Mumbai’s citizens are gearing up for what could be a prolonged struggle against plans to develop infrastructure, plans they say will damage the city. Experts, activists and ordinary citizens are fearful that not only will the environment be seriously affected, but even the city’s unique beauty could be destroyed for all time. And instead of just accepting this onslaught, they are making their voice heard.
Their biggest target is the coastal road, a pet project of the Maharashtra government which will run from south Mumbai to the far north for over 34 kilometres across the city’s western coast and is expected to cost an estimated Rs 8500 (8.5 billion rupees), though past experience shows that costs invariably balloon over the years. Building this will involve not just reclaiming additional land from the sea – almost 170 hectares — but constructing underwater tunnels and bridges along the route. The government says it will facilitate smooth movement of traffic; the activists say it will obliterate mangroves on an unprecedented scale, to say nothing of affecting traditional fishing communities.
Moreover, they point out, it will be an expensive boondoggle, made for the benefit of just the 7 percent who owns cars and will be built at a time when the traditional north south axis of the city is becoming redundant and population and traffic are moving away from the southernmost tip of the city. The Bandra Worli Sea Link was estimated to carry 1,25,000 vehicles per day; it has barely reached 50 percent of the target.
The unkindest cut of them all is that instead of looking out to the sea, Mumbai residents will see a motorway–the famed Marine Drive and its Queen’s Necklace would become history. Pedestrians will have to cross an 8-lane highway to look at the sea.
Flyovers no answer
“During Nitin Gadkari’s tenure in Maharashtra as PWD minister, in the 1990s, countless flyovers were made. The argument was, they would solve the endemic traffic jams in the city. What happened? Traffic only increased. The answer is to restrict cars and promote public transport, which is what London and Singapore have done,” says journalist Darryl D’Monte, who is among those spearheading the movement against the coastal road project. Citizens groups have been demonstrating against it and trying to raise awareness of the implications of this plan.
The activists fear that the Ministry of Environment and Forests will speed up clearances, given that all the BJP-Shiv Sena are in all three rungs of the government – municipal, state and central – and none of them are likely to create any hurdles. Permissions to get around the Coastal Regulatory Zone, which prohibits any construction near the coastline, are still awaited. The previous Congress-NCP government in Maharashtra, which had discussed the Coastal Road simply did not have the political will to push it through.
Environmentalists claim that Mumbai can no longer handle the monsoons and each year, the city gets flooded at least once or twice whenever heavy rains and high tides coincide. This is blamed on rampant construction, dumping of waste in the sewage system thus blocking it and the rapid disappearance of mangroves which used to absorb the excess water.
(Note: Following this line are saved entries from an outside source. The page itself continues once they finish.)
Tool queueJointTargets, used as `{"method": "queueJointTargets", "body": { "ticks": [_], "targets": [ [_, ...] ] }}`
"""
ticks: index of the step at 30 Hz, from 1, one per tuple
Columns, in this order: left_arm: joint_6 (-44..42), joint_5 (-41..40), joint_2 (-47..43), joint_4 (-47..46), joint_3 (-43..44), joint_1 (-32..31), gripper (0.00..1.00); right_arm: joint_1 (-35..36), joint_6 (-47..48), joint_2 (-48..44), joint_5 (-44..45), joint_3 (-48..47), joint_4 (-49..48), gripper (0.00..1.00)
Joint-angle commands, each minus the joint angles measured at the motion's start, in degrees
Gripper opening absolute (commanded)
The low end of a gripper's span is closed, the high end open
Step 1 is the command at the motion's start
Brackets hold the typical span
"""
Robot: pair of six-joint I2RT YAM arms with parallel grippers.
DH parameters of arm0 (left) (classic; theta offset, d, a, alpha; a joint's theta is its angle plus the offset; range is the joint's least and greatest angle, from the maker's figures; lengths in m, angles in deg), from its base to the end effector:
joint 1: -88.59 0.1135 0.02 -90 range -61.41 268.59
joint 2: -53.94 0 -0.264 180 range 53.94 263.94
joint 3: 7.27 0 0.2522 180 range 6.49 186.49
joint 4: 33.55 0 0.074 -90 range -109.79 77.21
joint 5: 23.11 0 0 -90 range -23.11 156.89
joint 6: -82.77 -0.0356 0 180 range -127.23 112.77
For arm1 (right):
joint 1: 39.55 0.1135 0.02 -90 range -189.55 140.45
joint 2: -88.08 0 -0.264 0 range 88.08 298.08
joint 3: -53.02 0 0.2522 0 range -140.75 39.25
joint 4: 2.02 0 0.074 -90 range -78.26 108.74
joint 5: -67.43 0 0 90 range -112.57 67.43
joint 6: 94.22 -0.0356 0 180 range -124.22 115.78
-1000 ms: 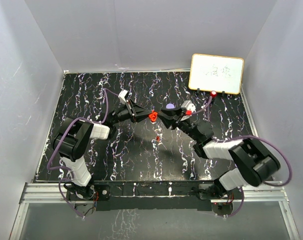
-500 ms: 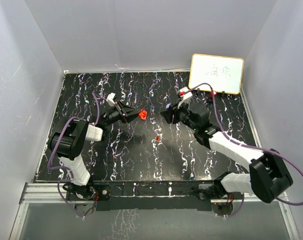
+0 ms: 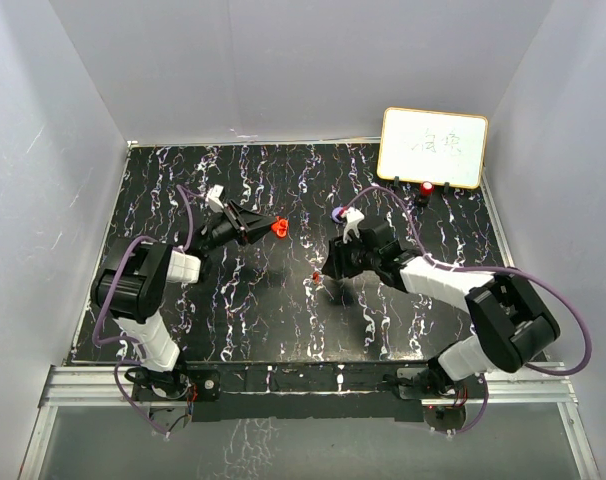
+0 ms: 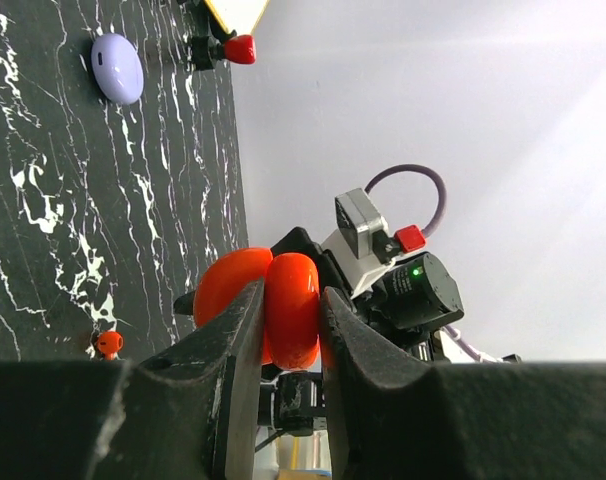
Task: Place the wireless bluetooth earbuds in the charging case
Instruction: Place the earbud in the charging case, then pick up the earbud from the center of the board.
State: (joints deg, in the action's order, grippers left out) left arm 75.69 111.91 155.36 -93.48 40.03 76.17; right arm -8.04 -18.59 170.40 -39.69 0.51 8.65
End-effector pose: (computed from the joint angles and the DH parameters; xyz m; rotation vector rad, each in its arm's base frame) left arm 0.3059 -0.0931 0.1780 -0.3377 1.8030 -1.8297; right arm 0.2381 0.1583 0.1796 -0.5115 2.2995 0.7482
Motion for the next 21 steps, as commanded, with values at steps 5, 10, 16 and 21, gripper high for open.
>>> {"method": "queueJointTargets", "body": {
  "ticks": [5, 10, 16, 21],
  "targets": [
    [-1.6, 0.6, -4.6, -0.1, -1.2, 1.8, 0.00, 1.0, -0.2, 3.5, -2.7, -0.6, -2.9, 0.40],
    [-1.4, 0.8, -4.4, -0.5, -1.4, 2.0, 0.00, 1.6, -0.2, 5.9, -2.6, -1.4, -3.9, 0.41],
    [-1.2, 1.2, -4.6, -0.9, -1.8, 2.6, 0.00, 2.4, -0.3, 7.9, -1.6, -2.3, -5.1, 0.41],
    [-1.1, 1.5, -5.3, -0.8, -2.0, 3.4, 0.00, 3.6, -0.5, 9.8, -0.4, -3.3, -5.7, 0.41]
  ]
}}
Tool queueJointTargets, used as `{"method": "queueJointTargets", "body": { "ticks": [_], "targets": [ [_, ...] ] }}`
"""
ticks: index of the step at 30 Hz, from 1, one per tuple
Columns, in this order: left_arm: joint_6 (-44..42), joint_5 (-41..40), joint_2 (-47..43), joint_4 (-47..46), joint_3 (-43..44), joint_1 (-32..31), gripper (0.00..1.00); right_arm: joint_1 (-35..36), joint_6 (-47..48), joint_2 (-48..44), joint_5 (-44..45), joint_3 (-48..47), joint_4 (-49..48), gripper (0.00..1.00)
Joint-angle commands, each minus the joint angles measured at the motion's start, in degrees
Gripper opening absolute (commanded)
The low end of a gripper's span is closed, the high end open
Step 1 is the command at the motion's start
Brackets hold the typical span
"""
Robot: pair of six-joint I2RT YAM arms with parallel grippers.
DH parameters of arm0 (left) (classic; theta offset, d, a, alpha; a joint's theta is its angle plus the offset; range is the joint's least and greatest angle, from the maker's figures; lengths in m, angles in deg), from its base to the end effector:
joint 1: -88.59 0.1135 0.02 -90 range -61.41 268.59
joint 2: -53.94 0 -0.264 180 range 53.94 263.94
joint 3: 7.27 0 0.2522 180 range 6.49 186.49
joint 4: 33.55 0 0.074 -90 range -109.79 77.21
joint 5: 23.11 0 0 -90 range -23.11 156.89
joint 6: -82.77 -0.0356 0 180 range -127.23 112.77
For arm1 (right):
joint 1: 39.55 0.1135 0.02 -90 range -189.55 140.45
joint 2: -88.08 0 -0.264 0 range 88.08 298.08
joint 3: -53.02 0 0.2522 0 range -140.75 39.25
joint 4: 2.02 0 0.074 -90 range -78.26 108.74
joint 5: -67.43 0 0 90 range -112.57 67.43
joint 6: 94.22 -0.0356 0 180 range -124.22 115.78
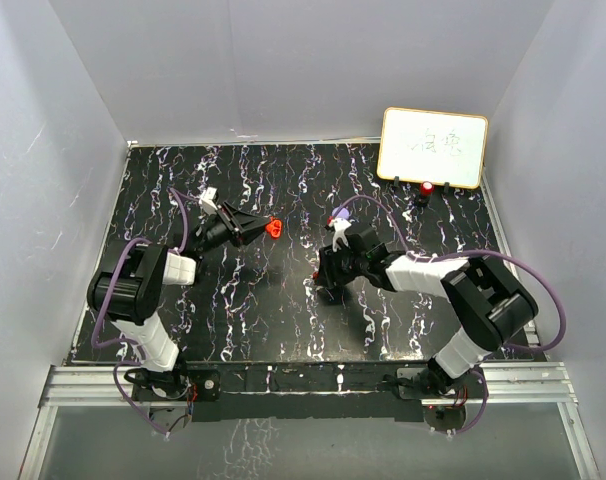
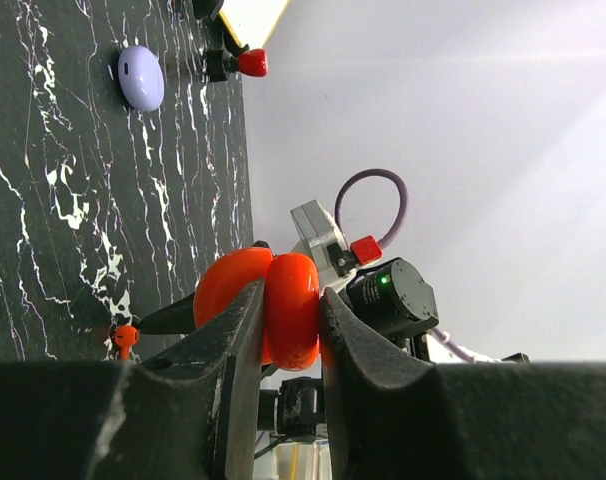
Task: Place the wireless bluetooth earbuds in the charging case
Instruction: Pick up the earbud from the center of the board.
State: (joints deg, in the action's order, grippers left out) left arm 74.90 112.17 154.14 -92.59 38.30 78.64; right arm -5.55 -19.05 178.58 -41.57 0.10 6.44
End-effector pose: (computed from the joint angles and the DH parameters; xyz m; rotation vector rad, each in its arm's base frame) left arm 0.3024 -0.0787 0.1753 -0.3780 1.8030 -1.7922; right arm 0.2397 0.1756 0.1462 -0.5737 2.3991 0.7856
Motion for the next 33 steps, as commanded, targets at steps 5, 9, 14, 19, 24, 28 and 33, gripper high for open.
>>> {"method": "queueJointTargets", "body": {
  "ticks": [5, 9, 14, 19, 24, 28, 33],
  "targets": [
    [-0.3, 1.7, -4.4, -1.6, -0.7, 2.0, 0.00, 3.3, 0.1, 3.6, 5.1, -4.4, -3.0, 0.41],
    [0.2, 2.2, -4.4, -2.4, -1.0, 2.7, 0.00, 5.3, 0.3, 5.4, 10.2, -6.8, -0.1, 0.41],
    [0.8, 2.6, -4.6, -3.5, -1.7, 3.6, 0.00, 6.9, 0.0, 6.0, 14.1, -7.5, 2.3, 0.40],
    [1.0, 3.0, -4.8, -3.8, -2.0, 4.2, 0.00, 7.7, -0.2, 5.3, 17.3, -7.7, 4.0, 0.39],
    [1.2, 3.2, -4.7, -4.3, -2.3, 4.5, 0.00, 8.4, 0.0, 4.7, 19.8, -8.0, 5.5, 0.38],
    [1.4, 3.2, -4.7, -4.7, -2.5, 4.5, 0.00, 8.8, 0.4, 4.4, 21.3, -8.2, 6.3, 0.37],
    [1.4, 3.2, -4.9, -4.8, -2.8, 4.8, 0.00, 9.2, 0.8, 4.8, 22.3, -8.5, 7.2, 0.22]
  ]
}}
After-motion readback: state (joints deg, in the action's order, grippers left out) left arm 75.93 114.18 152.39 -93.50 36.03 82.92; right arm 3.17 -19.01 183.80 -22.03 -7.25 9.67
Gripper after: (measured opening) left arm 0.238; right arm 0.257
Mumbai’s fishing community – which calls itself the original inhabitants of Bombay, tracing their history back centuries — too are agitated about the possibility of a road which could destroy their villages – or koliwadas, as they are called — on the western side of the city. Earlier projects, such as the Sea Link, affected their catch they say—reclamation would almost finish it off.
Another project that has angered residents in different parts of the city is the 3rd phase of the Metro which will run from Colaba in the south to SEEPZ, an old export promotion zone in the northern suburbs.
This will involve underground digging and clearance of many areas, including dense residential neighbourhoods. The Shiv Sena is in the forefront of agitating against it because some of the buildings that will be demolished are in areas where they have supporters. The government has been looking around for open spaces where Metro yards, to service and maintain the trains, will be built.
Digging up Oval Maidan
One such was the pristine Aarey Milk Colony, a vast green space of over 1200 hectares, where cattle are reared and is a popular picnic spot but a huge outcry made the government back off. Reports now suggest that the government is eyeing the 16 hectare Oval Maidan, venue of club cricket matches and one of the few open spaces in the city.
The Fadnavis government has made no secret of prioritizing development in Mumbai and monetizing open spaces, such as the 1600 hectare eastern docklands, which is home to old warehouses, small businesses and slums. The land is owned by the Mumbai Port Trust. Gadkari, who is now the Transport Minister at the centre, has painted a picture of massive redevelopment involving gleaming apartment blocks, hotels, entertainment centres and a giant wheel on the lines of London Eye. There is some talk of “affordable housing” but citizens are skeptical after the experience of the mill lands in central Mumbai where the promised housing for workers never came up.
For the coastal road project, the Indo-French company STUP Consultants and Ernst and Young were paid an estimated Rs 80 million for a report, but not many know what it says. Activists say this lack of transparency shows that the government plans to push through the project at any cost and therefore must be resisted.